The Catholic Encyclopedia (1907–14) writes: "The view that Bethulia is merely a symbolic name for Jerusalem or a fictitious town, has met with little favor, even among those who deny the historical character of the book. Bethulia is clearly distinguished from Jerusalem (the references throughout the article being to the fuller Greek text), and the topographical details" show that "the story, even if it be only a pious romance, is connected with a definite place. Its site, however, is in dispute. Beside Sanur, Mithilîyeh or Misilîyeh, Tell Kheibar and Beit-Ilfa, which have divided opinion for some time, Haraiq el-Mallah, Khirbet Sheikh Shibel, el-Bârid and Sichem (Bethulia being considered a pseudonym) have [as of the beginning of the 20th century] recently been proposed as sites of Bethulia." However, The Jewish Encyclopedia (1901–1906) considers "fort Sânûr", Guérin's choice for Bethulia, to be too far south, which applies to a smaller degree also to Mithilîyeh (Misilyah), the only candidate with a name even slightly similar to that of the biblical town. The Catholic Encyclopedia further writes: "The city was situated on a mountain overlooking the plain of Jezrael, or Esdrelon, and commanding narrow passes to the south; at the foot of the mountain there was an important spring, and other springs were in the neighborhood. Moreover it lay within investing lines which ran through Dothain, or Dothan, now Tell Dothân, to Belthem, or Belma, no doubt the same as the Belamon of , and thence to Kyamon, or Chelmon, "which lies over against Esdrelon". These data point to a site on the heights west of Jenin (Engannim), between the plains of Esdrelon and Dothan, where Haraiq, Kh. Sheikh Shibel, and el-Bârid lie close together. Such a site best fulfills all requirements. It lies between lines drawn from Tell Dothân to Belʽema, probably Belma, or Belamon, and from the latter to el-Yâmûn, probably Kyamon; there are a number of springs and wells in the neighborhood, and nearby are the two passes of Kefr Adân and Burqîn, so narrow in places that two horsemen cannot ride abreast. One of the three above-named places is in all probability the site of ancient Bethulia. The other sites are all deficient in some essential requirement." The Jewish Encyclopedia also finds el-Bârid, a place west of Jenin, as a quite plausible candidate on topographical grounds.

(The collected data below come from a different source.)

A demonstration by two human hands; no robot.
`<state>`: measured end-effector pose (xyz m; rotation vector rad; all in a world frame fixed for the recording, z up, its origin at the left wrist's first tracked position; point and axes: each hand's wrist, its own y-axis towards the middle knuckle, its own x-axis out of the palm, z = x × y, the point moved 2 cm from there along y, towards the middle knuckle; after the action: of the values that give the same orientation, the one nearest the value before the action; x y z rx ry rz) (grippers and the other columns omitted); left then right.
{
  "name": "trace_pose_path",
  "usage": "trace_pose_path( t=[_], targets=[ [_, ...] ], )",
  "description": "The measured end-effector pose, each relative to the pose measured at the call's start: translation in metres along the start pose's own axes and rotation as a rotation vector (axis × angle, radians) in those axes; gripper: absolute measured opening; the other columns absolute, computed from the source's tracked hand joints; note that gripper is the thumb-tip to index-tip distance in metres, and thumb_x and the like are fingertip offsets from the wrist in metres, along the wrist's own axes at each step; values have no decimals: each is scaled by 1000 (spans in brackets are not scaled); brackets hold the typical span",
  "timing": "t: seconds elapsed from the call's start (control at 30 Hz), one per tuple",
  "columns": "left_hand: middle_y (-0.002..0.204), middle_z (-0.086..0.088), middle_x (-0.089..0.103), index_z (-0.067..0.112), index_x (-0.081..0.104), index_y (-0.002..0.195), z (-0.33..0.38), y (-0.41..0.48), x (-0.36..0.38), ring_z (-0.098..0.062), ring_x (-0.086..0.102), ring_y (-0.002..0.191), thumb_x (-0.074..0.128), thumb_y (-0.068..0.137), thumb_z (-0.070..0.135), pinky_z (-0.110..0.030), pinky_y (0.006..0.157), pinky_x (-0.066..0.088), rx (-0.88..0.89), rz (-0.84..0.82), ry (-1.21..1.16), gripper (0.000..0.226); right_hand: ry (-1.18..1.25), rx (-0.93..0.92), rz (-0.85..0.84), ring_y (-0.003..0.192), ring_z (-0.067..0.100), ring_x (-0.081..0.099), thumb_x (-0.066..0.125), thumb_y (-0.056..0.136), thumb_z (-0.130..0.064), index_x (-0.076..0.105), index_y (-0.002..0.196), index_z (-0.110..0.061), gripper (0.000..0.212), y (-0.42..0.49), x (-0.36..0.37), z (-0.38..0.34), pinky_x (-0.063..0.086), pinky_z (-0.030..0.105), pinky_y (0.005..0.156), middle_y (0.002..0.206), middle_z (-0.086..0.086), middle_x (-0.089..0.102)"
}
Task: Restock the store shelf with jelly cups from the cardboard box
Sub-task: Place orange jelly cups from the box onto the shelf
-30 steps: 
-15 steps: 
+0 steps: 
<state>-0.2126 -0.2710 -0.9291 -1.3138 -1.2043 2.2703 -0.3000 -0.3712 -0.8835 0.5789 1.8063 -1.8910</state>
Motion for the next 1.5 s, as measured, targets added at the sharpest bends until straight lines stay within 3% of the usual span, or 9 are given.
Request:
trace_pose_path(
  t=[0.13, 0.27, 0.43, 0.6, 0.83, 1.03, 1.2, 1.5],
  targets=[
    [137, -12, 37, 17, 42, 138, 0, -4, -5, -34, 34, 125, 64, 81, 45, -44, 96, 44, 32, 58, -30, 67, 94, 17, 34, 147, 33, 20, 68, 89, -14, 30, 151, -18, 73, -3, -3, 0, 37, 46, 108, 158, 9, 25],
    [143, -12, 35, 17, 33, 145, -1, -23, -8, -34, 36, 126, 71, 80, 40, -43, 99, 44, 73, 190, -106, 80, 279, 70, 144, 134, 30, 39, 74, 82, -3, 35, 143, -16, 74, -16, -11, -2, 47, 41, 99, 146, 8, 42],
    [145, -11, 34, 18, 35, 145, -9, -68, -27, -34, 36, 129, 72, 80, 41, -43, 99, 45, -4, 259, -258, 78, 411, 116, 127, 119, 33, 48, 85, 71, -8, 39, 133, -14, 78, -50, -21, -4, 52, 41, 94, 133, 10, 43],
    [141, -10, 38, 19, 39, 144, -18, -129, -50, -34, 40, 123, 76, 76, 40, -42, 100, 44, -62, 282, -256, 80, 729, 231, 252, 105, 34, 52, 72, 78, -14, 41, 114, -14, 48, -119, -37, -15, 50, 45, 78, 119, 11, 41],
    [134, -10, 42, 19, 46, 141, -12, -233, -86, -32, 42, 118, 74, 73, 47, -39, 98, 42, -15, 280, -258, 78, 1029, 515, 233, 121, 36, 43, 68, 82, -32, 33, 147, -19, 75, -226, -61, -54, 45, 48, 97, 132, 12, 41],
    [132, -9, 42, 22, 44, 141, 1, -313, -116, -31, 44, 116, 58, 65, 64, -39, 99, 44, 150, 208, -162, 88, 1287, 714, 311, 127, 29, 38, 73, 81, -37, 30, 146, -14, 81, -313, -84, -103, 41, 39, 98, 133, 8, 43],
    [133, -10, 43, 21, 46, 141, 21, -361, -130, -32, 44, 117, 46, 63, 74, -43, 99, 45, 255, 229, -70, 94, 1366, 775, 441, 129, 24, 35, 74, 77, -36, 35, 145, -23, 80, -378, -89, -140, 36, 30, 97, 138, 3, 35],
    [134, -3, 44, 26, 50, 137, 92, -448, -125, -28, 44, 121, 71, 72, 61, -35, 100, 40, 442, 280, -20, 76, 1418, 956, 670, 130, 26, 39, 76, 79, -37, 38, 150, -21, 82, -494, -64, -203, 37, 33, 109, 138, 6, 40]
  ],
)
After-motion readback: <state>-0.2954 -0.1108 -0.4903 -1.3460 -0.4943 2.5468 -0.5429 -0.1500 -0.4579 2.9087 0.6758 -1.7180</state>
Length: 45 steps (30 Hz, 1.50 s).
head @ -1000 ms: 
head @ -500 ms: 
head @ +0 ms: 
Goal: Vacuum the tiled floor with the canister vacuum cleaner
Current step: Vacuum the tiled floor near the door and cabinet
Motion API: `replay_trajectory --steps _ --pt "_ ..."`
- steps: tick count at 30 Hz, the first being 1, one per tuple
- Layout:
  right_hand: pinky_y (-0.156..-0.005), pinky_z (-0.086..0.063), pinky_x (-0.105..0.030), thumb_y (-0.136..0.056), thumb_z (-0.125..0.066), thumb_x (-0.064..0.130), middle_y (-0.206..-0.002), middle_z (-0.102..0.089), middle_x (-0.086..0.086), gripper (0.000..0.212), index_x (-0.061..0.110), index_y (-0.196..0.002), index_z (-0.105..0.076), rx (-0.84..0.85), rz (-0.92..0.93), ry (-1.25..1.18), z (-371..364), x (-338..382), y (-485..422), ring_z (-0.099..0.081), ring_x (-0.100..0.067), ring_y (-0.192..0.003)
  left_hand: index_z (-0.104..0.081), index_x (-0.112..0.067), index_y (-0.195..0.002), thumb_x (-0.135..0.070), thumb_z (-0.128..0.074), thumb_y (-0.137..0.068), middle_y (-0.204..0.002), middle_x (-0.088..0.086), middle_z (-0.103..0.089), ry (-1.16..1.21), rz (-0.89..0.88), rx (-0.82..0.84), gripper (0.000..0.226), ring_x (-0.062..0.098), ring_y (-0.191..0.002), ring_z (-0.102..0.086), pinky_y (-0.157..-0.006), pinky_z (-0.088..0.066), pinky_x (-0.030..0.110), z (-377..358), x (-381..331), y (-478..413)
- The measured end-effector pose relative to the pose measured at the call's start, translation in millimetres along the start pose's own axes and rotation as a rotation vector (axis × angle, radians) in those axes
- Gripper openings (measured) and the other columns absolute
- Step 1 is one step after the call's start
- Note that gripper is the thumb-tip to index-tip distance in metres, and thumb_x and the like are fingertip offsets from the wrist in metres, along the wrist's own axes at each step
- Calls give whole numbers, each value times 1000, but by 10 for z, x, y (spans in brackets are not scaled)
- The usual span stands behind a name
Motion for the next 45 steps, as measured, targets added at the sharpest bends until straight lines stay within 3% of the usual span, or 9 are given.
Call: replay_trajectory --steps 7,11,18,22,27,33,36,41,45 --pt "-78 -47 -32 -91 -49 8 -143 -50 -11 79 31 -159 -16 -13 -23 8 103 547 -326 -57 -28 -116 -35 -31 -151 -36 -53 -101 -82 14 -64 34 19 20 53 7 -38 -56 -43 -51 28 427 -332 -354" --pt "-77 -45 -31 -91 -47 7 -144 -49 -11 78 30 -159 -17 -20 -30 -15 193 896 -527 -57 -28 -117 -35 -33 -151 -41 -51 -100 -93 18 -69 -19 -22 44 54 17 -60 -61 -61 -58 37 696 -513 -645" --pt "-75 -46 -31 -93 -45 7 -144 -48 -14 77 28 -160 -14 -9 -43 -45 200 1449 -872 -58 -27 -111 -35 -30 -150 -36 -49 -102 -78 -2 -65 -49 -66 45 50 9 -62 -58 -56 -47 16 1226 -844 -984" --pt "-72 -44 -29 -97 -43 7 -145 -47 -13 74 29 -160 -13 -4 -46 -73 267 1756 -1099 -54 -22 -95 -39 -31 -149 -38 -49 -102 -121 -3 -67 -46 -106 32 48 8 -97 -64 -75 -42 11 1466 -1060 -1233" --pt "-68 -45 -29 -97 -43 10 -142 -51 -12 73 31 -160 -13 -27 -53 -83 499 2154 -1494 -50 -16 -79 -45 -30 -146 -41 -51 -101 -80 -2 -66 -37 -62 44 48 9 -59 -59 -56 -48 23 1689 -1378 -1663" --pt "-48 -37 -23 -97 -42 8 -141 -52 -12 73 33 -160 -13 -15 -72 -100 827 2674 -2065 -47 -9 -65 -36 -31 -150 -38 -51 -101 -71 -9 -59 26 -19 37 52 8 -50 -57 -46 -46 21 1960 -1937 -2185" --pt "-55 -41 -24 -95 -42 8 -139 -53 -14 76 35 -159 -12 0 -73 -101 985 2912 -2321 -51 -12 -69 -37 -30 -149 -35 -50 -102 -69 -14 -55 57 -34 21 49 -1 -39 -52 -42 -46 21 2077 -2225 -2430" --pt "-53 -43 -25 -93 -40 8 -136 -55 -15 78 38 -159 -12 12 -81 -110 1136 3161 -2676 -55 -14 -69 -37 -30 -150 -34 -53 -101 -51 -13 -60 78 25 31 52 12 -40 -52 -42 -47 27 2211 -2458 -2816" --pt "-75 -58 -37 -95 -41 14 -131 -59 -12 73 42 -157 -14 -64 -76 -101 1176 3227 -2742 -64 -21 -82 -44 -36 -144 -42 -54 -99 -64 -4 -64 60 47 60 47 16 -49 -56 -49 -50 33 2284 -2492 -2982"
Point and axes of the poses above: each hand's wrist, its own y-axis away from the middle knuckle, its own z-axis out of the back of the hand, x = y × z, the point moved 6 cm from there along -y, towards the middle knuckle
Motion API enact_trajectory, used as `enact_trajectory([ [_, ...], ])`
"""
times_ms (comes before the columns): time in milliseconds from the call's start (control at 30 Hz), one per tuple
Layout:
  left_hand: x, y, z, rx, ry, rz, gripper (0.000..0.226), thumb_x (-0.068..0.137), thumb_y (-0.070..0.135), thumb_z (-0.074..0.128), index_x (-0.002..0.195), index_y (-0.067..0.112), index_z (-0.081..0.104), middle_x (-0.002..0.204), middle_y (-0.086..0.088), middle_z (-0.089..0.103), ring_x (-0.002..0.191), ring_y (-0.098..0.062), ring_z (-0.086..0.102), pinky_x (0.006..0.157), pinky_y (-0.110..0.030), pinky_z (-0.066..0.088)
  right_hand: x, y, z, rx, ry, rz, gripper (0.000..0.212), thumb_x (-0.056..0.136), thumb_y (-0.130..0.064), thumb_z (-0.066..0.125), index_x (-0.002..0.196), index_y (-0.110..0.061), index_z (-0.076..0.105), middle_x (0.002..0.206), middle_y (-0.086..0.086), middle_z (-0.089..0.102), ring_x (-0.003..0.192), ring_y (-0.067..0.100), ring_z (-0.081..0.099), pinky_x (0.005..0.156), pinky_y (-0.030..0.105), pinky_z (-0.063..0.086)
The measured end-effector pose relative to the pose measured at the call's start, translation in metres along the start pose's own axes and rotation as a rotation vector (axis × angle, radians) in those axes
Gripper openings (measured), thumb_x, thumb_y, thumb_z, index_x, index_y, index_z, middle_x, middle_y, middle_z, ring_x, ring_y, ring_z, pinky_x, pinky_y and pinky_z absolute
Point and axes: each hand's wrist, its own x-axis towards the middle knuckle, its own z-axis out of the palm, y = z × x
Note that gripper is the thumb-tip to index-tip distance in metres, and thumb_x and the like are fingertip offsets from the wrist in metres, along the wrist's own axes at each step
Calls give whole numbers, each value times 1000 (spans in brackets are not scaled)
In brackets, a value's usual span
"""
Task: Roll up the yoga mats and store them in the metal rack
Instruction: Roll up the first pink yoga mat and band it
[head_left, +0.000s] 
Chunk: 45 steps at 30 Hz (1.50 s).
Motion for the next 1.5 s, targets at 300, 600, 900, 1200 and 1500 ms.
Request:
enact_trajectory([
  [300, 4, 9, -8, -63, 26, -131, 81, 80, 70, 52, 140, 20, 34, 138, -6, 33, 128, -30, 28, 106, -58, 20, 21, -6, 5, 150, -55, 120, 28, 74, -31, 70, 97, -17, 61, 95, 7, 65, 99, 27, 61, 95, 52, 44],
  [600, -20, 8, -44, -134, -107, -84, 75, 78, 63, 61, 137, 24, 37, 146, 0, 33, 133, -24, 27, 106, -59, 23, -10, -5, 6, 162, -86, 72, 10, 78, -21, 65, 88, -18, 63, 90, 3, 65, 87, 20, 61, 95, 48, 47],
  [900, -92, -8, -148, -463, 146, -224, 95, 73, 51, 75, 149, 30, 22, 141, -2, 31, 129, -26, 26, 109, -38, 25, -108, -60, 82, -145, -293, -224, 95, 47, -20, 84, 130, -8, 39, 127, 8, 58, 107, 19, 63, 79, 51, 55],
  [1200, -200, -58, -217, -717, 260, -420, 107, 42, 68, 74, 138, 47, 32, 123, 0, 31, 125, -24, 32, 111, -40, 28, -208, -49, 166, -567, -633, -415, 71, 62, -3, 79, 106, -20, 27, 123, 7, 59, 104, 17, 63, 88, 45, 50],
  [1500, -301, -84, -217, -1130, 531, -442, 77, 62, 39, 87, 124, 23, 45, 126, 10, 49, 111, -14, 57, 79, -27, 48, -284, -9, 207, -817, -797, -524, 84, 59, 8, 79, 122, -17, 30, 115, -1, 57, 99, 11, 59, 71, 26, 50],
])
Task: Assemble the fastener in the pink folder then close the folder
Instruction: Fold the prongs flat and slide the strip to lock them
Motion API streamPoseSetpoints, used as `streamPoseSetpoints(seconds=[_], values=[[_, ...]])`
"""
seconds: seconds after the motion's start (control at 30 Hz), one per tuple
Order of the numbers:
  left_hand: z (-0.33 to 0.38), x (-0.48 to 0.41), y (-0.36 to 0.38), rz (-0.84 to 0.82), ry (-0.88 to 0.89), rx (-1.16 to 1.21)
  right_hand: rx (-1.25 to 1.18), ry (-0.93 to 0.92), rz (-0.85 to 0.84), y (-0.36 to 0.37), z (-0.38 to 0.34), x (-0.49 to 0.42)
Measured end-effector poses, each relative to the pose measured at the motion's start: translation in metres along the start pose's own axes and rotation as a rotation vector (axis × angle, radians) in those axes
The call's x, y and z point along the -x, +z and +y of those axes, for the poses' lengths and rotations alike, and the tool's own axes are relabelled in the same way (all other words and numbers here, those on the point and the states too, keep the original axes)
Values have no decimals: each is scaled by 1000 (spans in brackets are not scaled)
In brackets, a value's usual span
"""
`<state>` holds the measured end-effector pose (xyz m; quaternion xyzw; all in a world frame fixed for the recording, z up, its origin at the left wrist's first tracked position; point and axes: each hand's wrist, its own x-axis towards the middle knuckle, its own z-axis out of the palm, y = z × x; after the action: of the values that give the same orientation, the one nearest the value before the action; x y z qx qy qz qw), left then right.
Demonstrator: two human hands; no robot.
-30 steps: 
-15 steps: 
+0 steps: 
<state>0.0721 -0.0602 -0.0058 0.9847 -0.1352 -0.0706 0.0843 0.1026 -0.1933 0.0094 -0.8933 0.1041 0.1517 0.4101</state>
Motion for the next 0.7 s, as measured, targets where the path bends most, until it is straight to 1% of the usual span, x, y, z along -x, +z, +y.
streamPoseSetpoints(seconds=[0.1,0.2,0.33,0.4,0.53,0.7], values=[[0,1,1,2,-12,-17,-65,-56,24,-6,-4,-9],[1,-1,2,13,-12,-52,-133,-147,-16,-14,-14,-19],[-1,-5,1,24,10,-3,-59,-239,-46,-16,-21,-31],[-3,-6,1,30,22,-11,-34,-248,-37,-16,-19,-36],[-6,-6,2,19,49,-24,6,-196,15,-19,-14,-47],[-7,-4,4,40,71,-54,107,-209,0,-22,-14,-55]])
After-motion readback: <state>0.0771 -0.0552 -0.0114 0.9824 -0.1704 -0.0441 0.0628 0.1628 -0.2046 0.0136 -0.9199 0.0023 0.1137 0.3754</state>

Adam Zertal and Nivi Mirkam have suggested the site of el-Kharaiyyeq, located on the ridge overlooking the Valleys of Dothan and Jezreel, as a possible candidate for Bethulia, writing: "The siege description fits el-Kharaiyyeq: the camp was in the Dothan Valley, with Bethuliya in the north-west, Dothan and Ibleam in the south-east, Bethuliya in the south, and Cyamon (an unknown place, possibly in the vicinity of Ta'anach) in the north, facing Jezreel."

==Madaba Map==

Reproduction of the Madaba Map

The Madaba Map mosaic from the 6th century shows a settlement named Betylium (Β[ΗΤ]ΥΛΙΟΝ, Bētylion) on the Mediterranean coast southwest of Rafah on the Egyptian border with Gaza. The site is tentatively identified with modern Sheikh Zuweid. A late tract on the Holy Land, De Situ Terrae Sanctae ascribed to Archdeacon Theodosius, identified this as the biblical site, despite its incompatibility with the description in The Book of Judith: "From Rafia to Betulia, where Holofernes died, 12 miles."